▶ _DIRECTIONS FOR THIS TASK_
Which lines below contain the word "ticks"? Copy each one.

▶ _SUPPLIED DATA_
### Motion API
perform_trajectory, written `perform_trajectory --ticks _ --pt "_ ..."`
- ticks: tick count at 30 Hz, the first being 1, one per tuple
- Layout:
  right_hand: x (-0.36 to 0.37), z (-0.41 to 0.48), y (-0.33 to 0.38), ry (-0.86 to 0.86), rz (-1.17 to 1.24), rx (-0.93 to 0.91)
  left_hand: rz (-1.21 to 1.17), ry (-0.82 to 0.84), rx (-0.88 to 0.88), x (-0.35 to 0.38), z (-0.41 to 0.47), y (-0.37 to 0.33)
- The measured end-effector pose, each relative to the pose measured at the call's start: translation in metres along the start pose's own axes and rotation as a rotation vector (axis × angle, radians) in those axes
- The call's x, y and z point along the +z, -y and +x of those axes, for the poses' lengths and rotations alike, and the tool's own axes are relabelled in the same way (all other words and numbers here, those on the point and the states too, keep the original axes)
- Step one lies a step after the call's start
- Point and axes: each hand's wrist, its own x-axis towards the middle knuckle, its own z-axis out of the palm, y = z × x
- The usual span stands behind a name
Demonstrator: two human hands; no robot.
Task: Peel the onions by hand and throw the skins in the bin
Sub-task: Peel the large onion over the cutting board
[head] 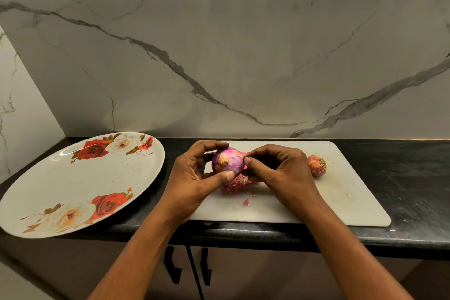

▶ _SOLUTION_
perform_trajectory, written `perform_trajectory --ticks _ --pt "_ ..."`
- ticks: tick count at 30 Hz, the first being 1, one per tuple

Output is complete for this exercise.